■ YOUR TASK ■
The expected answer is every line from the material below that has the word "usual".

■ DATA BELOW ■
******

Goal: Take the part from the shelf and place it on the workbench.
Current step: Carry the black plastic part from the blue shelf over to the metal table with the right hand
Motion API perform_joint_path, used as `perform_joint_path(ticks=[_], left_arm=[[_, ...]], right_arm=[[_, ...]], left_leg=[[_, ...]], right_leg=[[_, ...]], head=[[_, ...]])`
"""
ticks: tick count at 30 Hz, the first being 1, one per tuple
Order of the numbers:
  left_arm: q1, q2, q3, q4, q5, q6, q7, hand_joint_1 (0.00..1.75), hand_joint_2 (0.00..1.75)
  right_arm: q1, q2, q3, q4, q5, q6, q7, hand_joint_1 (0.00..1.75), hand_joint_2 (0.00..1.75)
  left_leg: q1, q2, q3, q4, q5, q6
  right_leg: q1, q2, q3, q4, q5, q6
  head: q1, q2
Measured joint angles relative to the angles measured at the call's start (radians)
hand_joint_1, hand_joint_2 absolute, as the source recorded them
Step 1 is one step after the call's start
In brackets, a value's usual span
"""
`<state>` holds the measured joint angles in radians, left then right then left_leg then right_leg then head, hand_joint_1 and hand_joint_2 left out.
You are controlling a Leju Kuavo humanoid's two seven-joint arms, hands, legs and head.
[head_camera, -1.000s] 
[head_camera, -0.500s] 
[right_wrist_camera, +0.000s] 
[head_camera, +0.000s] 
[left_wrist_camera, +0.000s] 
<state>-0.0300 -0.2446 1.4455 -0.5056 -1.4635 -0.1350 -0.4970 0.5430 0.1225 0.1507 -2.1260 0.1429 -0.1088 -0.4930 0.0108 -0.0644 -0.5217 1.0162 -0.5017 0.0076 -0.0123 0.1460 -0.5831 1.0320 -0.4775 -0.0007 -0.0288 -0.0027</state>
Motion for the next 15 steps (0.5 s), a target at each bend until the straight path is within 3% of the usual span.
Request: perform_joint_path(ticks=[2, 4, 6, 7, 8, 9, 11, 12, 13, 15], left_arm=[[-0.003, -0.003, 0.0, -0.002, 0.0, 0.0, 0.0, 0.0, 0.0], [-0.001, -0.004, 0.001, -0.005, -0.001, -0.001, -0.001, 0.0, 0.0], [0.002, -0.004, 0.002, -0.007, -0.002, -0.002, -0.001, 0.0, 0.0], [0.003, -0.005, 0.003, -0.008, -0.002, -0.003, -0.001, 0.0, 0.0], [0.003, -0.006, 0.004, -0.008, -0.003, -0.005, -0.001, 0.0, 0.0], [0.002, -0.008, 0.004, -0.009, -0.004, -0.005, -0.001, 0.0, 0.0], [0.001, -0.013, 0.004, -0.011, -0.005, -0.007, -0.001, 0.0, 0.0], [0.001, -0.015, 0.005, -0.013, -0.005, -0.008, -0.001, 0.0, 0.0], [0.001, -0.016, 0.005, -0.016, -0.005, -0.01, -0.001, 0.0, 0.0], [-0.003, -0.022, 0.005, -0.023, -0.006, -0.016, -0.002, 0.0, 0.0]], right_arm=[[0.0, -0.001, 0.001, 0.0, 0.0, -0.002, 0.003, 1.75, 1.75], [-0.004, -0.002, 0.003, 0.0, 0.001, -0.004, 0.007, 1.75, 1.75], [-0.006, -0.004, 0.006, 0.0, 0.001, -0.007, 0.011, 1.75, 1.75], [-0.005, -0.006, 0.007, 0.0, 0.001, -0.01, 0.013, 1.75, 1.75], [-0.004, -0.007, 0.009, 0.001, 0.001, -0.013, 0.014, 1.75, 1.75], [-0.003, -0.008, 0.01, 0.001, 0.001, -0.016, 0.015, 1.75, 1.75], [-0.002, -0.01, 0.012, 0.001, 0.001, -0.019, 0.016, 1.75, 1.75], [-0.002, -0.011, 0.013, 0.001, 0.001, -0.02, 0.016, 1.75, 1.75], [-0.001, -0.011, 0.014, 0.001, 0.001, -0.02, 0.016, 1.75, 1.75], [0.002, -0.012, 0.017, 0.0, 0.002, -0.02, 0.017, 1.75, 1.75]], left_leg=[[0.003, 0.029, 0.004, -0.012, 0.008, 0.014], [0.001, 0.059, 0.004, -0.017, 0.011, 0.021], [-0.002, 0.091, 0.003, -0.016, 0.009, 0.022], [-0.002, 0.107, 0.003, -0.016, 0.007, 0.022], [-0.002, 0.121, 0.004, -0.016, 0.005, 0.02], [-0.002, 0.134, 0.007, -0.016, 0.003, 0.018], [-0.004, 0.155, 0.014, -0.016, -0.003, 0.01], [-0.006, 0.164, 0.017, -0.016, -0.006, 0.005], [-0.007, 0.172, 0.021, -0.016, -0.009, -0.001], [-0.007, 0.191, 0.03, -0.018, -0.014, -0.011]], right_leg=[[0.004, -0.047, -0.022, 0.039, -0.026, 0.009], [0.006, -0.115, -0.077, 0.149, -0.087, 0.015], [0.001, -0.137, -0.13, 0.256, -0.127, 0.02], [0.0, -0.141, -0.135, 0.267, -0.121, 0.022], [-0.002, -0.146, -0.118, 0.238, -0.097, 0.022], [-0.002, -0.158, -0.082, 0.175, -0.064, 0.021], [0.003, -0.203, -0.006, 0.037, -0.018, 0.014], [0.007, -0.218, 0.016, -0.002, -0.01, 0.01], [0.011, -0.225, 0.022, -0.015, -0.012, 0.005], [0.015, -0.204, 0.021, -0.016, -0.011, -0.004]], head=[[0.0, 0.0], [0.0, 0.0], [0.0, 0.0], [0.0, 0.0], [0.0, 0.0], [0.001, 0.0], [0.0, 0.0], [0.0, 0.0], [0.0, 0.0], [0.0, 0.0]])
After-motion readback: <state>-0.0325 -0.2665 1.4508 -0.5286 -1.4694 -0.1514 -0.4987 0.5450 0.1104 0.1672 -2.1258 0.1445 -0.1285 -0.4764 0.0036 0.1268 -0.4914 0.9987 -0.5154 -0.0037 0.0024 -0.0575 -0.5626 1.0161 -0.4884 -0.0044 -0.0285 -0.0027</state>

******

■ ANSWER TO THIS EXERCISE ■
In brackets, a value's usual span
Motion for the next 15 steps (0.5 s), a target at each bend until the straight path is within 3% of the usual span.

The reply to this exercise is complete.